Exercise requirements
For each line below that contains the string "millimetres", copy that line.

^^^^^^^^

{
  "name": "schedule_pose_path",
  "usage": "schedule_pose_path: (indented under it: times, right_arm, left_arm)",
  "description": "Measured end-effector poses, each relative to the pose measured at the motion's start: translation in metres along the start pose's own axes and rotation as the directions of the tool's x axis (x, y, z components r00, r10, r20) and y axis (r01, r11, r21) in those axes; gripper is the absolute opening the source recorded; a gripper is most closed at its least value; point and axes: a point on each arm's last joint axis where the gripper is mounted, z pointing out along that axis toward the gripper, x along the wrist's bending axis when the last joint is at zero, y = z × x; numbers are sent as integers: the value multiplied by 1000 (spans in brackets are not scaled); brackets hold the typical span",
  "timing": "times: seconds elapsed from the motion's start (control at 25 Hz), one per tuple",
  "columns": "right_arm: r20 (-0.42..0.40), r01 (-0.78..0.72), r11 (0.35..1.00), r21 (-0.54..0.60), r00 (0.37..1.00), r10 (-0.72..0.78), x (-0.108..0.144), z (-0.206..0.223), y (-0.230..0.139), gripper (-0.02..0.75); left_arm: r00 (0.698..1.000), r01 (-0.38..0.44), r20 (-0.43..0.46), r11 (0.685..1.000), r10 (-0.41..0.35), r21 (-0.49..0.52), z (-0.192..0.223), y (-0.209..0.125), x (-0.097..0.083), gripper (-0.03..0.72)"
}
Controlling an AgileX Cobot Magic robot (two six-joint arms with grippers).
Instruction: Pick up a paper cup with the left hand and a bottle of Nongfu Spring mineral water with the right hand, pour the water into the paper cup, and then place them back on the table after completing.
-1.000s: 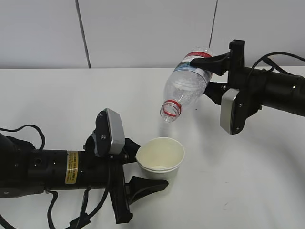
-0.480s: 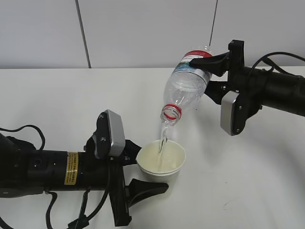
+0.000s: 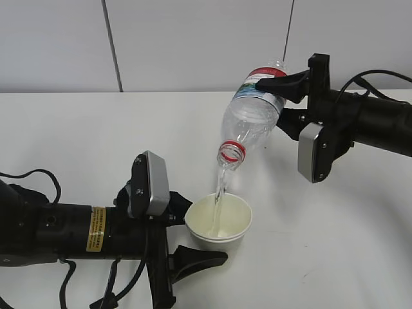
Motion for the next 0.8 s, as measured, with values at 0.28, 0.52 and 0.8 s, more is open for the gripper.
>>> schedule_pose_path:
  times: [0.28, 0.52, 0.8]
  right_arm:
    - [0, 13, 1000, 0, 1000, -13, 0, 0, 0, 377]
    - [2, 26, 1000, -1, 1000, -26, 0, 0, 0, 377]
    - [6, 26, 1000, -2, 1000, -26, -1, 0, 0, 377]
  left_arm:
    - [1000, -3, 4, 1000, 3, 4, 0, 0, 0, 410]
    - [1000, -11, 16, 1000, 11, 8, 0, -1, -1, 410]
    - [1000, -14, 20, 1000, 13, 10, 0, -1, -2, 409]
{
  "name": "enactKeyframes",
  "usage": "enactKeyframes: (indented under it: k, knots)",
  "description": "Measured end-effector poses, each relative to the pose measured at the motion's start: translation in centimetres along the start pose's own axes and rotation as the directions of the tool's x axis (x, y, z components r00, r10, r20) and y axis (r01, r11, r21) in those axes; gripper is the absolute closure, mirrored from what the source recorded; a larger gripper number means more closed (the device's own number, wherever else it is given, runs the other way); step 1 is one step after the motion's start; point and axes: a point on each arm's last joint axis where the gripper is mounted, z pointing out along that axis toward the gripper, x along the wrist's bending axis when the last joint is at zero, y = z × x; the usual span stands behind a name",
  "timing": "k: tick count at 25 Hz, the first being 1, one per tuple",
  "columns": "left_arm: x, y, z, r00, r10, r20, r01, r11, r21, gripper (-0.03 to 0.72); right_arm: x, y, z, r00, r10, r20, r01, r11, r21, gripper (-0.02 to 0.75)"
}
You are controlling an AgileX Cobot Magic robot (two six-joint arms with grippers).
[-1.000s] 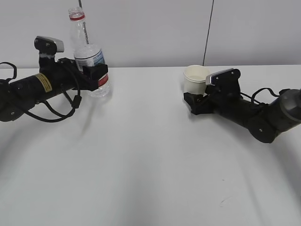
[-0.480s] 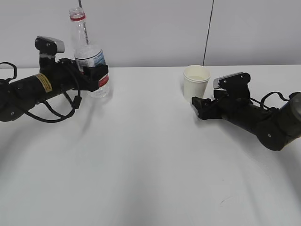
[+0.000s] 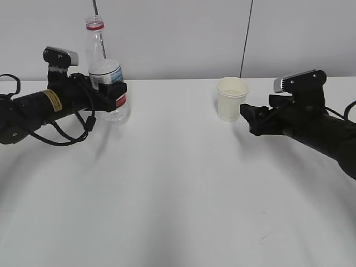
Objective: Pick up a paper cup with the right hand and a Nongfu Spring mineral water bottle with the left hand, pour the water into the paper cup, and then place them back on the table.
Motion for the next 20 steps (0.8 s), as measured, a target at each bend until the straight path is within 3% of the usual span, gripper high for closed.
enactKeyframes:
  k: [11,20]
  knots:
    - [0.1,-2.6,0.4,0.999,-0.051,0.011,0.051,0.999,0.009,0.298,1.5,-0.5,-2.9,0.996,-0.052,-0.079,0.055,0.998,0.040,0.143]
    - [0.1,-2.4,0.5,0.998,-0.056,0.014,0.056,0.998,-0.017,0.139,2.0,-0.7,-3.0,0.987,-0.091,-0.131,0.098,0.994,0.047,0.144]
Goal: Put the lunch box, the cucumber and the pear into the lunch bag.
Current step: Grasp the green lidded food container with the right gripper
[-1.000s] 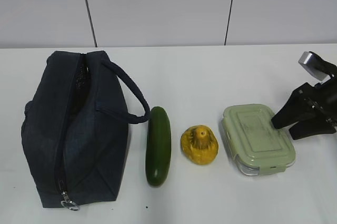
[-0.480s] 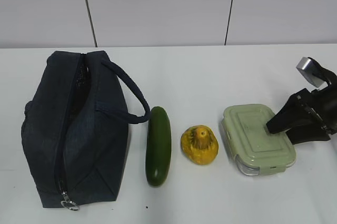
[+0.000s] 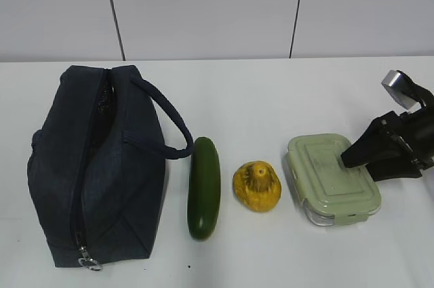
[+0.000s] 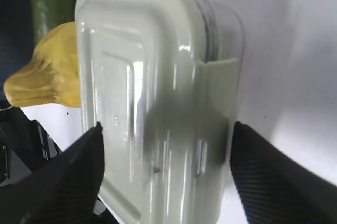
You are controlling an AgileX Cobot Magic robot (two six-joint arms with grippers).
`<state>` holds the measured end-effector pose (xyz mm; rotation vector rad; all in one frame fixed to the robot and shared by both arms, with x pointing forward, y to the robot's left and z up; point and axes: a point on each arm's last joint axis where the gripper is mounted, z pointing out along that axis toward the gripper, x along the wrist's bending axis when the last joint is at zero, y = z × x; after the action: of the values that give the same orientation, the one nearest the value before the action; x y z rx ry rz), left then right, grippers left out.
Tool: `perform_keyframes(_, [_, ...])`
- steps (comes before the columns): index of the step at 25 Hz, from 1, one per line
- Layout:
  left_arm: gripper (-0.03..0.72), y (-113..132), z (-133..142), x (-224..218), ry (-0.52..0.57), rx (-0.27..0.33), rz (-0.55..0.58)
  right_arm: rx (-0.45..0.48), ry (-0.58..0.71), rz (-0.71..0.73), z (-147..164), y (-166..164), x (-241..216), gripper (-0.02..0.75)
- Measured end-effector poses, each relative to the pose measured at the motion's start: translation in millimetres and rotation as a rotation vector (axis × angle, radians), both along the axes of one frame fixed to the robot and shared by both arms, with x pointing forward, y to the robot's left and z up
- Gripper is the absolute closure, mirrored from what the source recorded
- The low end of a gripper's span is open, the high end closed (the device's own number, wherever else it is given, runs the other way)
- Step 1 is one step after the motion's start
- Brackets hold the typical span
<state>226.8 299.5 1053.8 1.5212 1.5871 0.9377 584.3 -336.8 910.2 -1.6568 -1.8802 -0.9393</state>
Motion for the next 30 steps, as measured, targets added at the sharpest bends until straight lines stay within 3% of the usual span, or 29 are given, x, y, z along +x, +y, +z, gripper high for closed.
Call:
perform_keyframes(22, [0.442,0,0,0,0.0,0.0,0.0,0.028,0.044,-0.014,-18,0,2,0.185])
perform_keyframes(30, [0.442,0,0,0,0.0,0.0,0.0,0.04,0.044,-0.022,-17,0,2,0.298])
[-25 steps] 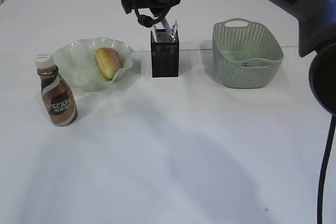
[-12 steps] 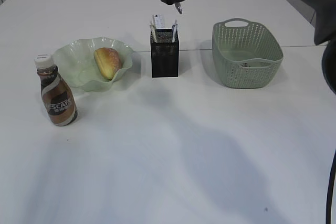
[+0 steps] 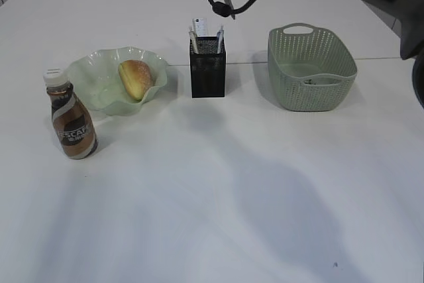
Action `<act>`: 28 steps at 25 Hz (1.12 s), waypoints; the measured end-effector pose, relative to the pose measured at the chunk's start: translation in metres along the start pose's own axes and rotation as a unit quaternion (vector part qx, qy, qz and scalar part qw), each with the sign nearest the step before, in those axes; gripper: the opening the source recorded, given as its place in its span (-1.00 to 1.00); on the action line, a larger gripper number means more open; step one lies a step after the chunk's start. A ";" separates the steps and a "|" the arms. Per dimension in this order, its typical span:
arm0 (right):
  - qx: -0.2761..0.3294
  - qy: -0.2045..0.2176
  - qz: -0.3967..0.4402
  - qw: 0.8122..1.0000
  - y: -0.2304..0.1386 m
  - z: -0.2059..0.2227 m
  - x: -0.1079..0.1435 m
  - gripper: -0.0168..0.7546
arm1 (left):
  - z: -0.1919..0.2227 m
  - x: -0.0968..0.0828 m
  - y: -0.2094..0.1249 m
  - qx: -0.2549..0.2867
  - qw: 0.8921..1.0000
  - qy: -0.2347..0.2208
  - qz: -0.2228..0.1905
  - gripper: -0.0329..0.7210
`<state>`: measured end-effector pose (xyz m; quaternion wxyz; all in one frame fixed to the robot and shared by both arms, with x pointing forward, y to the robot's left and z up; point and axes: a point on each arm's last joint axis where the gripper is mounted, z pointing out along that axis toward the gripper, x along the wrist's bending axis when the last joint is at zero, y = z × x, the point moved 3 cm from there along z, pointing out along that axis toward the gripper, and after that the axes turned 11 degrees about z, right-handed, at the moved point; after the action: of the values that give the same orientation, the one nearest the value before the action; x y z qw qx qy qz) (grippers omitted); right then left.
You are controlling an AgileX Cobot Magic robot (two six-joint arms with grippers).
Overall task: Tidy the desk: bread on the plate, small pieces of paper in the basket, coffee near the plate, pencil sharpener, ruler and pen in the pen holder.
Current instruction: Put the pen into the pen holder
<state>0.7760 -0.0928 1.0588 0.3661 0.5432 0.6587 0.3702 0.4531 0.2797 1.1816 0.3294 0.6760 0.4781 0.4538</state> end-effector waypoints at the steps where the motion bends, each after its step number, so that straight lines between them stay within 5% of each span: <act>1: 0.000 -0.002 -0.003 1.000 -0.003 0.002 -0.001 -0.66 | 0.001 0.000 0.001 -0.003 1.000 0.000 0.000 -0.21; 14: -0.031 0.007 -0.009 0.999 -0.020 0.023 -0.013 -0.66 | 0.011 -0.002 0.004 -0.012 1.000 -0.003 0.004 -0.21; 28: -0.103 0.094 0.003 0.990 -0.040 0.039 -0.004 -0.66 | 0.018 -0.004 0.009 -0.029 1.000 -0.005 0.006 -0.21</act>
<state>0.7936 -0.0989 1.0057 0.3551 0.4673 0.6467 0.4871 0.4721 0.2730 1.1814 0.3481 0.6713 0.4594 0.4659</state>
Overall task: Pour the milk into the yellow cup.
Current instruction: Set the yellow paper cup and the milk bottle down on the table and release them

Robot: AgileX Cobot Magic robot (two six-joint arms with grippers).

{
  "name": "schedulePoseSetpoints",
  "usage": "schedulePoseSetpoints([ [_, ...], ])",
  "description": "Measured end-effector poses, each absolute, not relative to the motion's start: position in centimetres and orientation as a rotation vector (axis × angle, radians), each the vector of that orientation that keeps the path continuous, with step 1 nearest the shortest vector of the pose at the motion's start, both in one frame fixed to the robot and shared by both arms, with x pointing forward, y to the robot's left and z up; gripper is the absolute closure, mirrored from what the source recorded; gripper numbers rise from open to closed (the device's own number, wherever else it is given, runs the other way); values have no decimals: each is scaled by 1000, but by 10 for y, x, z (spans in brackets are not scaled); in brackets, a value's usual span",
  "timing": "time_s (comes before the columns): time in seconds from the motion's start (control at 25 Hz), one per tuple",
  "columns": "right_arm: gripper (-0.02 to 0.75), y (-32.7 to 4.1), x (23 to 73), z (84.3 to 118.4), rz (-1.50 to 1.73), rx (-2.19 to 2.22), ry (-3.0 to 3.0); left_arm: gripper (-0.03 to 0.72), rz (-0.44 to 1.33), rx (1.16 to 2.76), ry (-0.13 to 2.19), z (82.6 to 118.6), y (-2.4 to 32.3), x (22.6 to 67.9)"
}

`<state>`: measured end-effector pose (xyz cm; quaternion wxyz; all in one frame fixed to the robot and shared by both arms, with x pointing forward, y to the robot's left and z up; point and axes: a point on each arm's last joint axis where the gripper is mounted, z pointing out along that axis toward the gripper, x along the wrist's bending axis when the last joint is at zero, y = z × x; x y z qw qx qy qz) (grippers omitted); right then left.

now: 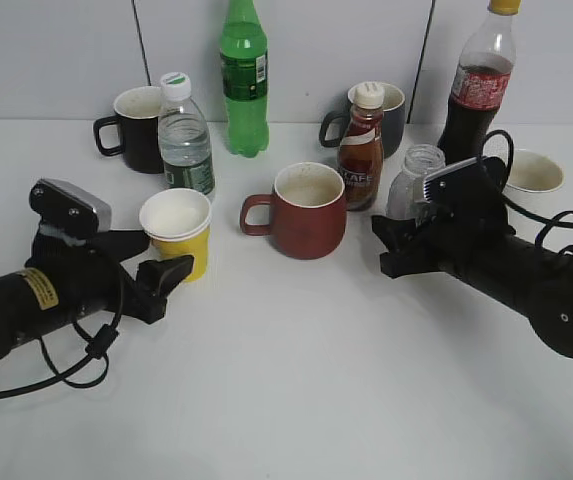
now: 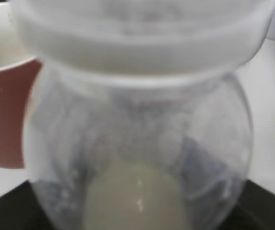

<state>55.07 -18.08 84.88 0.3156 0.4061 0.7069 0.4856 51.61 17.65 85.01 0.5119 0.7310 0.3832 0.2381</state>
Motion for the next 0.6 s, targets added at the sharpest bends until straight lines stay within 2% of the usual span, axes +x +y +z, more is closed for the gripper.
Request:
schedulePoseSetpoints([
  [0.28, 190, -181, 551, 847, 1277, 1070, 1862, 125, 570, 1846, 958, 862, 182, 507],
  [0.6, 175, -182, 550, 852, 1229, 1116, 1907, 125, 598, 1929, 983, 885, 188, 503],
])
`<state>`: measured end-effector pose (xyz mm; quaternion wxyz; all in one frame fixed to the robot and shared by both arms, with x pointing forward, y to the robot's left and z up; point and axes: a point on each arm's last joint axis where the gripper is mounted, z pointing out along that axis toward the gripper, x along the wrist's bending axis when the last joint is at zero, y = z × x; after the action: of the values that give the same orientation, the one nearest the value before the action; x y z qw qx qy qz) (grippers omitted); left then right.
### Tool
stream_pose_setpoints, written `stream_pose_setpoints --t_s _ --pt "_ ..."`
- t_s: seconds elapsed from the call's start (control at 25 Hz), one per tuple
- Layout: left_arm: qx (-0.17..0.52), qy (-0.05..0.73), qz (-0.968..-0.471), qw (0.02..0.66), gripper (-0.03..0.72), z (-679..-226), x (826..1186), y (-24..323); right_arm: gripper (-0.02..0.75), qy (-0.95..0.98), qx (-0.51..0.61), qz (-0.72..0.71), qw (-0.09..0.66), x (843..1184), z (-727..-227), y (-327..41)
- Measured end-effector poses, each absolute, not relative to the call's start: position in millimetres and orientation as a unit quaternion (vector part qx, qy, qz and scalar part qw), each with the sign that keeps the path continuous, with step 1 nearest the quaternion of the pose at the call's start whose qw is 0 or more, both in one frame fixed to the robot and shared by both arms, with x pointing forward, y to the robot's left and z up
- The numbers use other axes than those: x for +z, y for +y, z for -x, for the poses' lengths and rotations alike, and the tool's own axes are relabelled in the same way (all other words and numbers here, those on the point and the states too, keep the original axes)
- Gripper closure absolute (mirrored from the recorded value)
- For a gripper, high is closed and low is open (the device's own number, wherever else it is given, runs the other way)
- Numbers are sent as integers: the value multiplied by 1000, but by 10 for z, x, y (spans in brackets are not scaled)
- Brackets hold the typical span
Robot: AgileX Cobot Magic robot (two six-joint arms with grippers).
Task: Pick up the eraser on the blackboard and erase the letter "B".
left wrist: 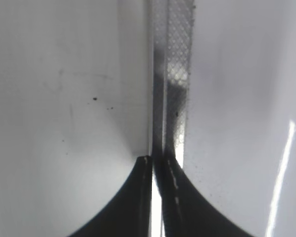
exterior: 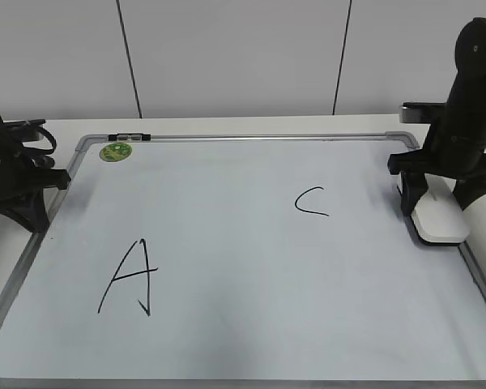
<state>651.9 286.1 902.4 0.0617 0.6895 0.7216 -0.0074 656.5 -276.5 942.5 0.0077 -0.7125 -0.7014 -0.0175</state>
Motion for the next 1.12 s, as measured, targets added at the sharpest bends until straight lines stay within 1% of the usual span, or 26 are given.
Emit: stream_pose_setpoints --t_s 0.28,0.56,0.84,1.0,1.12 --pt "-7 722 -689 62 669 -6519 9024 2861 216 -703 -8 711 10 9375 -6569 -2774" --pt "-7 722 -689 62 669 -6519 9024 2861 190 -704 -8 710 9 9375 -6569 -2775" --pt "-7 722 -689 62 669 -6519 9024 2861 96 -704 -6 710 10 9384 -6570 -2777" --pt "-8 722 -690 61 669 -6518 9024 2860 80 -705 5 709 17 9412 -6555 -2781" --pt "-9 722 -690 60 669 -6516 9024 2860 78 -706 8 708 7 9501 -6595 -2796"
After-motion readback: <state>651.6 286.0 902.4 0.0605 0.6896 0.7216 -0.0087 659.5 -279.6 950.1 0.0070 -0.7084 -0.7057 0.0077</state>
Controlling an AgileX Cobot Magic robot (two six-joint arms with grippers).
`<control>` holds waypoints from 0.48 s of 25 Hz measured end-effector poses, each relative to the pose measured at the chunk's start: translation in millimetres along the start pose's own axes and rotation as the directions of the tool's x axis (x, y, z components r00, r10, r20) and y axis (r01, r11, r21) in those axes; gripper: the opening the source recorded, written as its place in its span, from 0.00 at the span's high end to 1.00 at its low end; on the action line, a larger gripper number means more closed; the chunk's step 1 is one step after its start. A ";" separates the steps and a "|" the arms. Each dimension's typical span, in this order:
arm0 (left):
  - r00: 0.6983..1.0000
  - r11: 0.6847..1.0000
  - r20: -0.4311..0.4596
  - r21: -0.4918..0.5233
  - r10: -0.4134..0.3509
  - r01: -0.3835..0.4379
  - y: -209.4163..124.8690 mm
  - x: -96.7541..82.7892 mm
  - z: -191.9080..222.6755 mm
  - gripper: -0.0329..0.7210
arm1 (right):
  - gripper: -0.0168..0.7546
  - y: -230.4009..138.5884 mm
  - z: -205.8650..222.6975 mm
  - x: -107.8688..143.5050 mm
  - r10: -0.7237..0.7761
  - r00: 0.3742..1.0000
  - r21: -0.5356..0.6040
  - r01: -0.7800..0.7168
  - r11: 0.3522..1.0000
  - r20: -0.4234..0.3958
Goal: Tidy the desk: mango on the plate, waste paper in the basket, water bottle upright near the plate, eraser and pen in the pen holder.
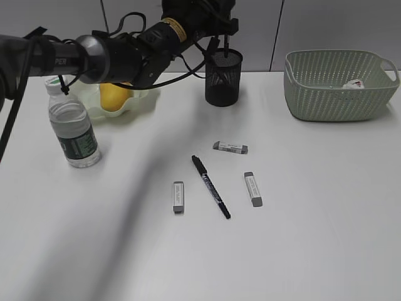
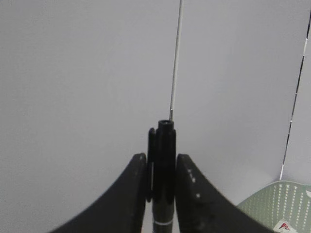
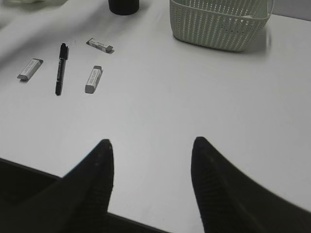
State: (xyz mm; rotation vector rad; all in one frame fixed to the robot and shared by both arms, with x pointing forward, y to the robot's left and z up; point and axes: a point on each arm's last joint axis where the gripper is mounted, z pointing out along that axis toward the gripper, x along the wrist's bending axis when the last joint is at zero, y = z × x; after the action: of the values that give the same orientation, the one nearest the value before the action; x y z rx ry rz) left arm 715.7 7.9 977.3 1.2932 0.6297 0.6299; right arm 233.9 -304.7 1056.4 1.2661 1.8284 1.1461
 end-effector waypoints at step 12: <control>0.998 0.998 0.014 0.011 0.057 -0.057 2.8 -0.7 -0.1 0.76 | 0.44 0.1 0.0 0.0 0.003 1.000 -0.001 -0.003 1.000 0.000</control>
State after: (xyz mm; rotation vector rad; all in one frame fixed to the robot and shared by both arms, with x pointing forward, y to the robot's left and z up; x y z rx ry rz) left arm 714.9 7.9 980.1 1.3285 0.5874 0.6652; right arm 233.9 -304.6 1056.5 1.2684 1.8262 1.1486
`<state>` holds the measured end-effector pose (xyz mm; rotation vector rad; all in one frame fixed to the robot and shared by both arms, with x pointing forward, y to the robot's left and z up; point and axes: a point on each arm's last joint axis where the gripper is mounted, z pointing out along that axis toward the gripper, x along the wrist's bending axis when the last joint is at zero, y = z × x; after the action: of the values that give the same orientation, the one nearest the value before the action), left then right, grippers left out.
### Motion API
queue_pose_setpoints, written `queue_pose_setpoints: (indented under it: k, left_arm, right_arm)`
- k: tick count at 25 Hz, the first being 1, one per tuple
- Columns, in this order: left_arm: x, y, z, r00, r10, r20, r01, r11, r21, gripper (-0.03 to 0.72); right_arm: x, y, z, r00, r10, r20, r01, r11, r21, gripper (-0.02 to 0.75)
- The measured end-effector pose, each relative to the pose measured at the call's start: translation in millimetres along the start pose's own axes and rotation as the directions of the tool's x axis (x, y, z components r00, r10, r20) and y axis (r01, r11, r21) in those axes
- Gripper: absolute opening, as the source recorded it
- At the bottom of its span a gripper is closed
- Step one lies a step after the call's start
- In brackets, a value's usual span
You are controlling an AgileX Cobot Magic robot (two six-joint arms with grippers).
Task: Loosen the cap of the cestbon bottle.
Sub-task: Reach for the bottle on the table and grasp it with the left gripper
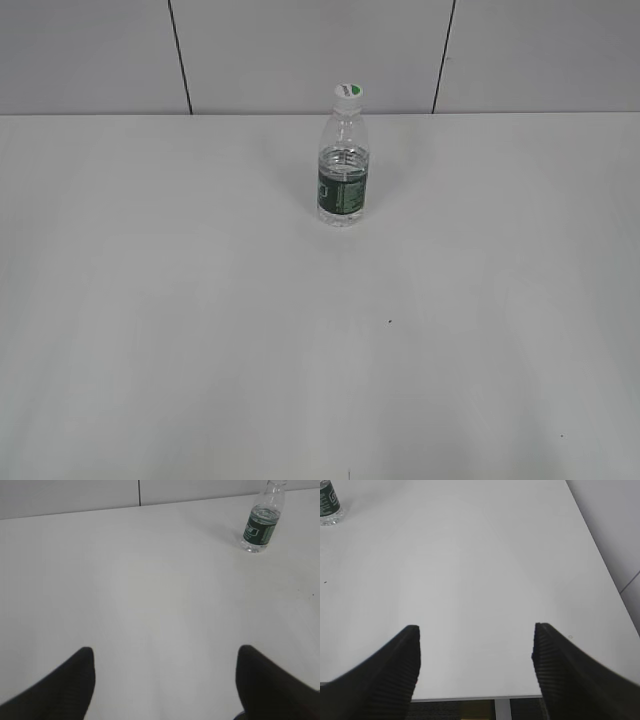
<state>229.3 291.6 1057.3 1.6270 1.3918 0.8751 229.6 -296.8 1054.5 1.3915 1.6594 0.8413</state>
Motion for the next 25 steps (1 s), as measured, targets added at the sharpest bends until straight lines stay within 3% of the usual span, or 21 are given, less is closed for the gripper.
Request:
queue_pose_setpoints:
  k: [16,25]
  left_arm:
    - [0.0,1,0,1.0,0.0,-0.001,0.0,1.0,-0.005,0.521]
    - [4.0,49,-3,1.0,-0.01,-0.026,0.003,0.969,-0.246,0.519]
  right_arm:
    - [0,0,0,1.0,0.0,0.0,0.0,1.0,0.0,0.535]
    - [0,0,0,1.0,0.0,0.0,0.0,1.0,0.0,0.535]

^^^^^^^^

Result
- Measured end-effector poses, each relative to the pose measured at the motion's start: translation in millimetres and rotation as a rotation vector (axis × angle, radians), both along the axes of one frame fixed to the robot and shared by both arms, with x pointing forward, y to the robot's left and z up
- Measured end-effector poses, each absolute, not relative to the call's start: position in millimetres and orientation as a unit quaternion (vector part qx, qy, qz and scalar part qw), each with the sign that keeps the path continuous, with step 1 nearest the quaternion of the pose at the call's start whose qw is 0 or more, both in one frame fixed to the robot and shared by both arms, with x pointing forward, y to the robot's left and z up
`<control>` holds waypoints from 0.48 s of 25 Hz measured end-effector poses, each relative to the pose measured at the chunk's start: translation in millimetres along the start pose's own axes and rotation as the directions of the tool's x axis (x, y, z components r00, r10, r20) and y axis (r01, r11, r21) in those axes; gripper: the opening the source recorded, written as its place in its span, from 0.00 at the span's high end to 1.00 at its low end; on the action line, a larger gripper number means more closed; the chunk's step 1 is one step after its start. A ";" separates the steps and a "|" the arms. Each dimension's typical span, in this order:
- The measured end-effector pose, each relative to the pose measured at the call's start: translation in millimetres along the start pose's own axes and rotation as the directions of the tool's x axis (x, y, z components r00, r10, r20) and y axis (r01, r11, r21) in those axes

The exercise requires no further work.